There are now measures in place to protect those that are applying for loans in a foreign currency. Since exchange rates can fluctuate massively over a mortgage term that lasts several years, there is now an effort to safeguard borrowers from exchange rate risks.
Assessing a Customer’s Creditworthiness
Additional guidance has been issued for lenders to assess a customer’s credit prior to engaging in a mortgage contract. This can be through the use of credit checking via a credit reference agency such as Experian, Equifax or CallCredit.
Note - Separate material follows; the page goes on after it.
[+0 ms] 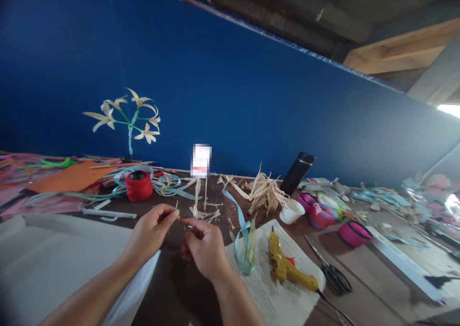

The customers’ ability to refinance the credit agreement should be assessed and verified before the conclusion of the credit agreement. The assessment should also reflect on other factors that may inhibit their repayment of a loan such as number of dependents, income, debt to loan ratio and other commitments. Lenders and brokers must look beyond the fact that investing and purchasing a property can generate more income and value and this should not be an excuse for giving credit.
Allow Early Repayment
Whilst already common with most mortgage lenders and providers, customers must now always be given the option to repay their loan early, before the credit agreement ends. In fact, the ability to clear their debts early can play quite a big role when comparing the different rates and cost of a loan. The Mortgage Credit Directive believes that the option to repay early promotes healthy competition in the industry and financial stability within the sector.
The MCD includes new rules if you suddenly become an accidental landlord such as inheriting a property or needing to let out your primarily residence.
This is the first time ever that accidental landlords will be regulated by the Financial Conduct Authority which implies much stricter income and affordability assessments than previously, as though you were applying for a typical mortgage.
The MCD has also brought in new rules if you’re an ‘accidental’ landlord, for example if you’ve inherited a property, or if you plan to let out a property that you have previously lived in as your main home.
However, if you are professional landlord with a limited company and own more than one buy-to-let property, you will continue to fall outside the scope of the FCA. So if you are an accidental landlord, this may be an option to take to limit your compliancy needs.
What About Commercial Property?
The MCD totally excludes commercial property that is used for purchase or buy-to-let. This includes office blocks, shops on the high street, gyms, schools and more.
The new legislation also excludes properties that are ‘mixed use’ provided that the property is used more for commercial than residential reasons. An example of this is an office building with a flat above it.
The directive also excludes any contract for the purposes of a person’s business, trade or professional, assuming that the borrower is not acting as the consumer.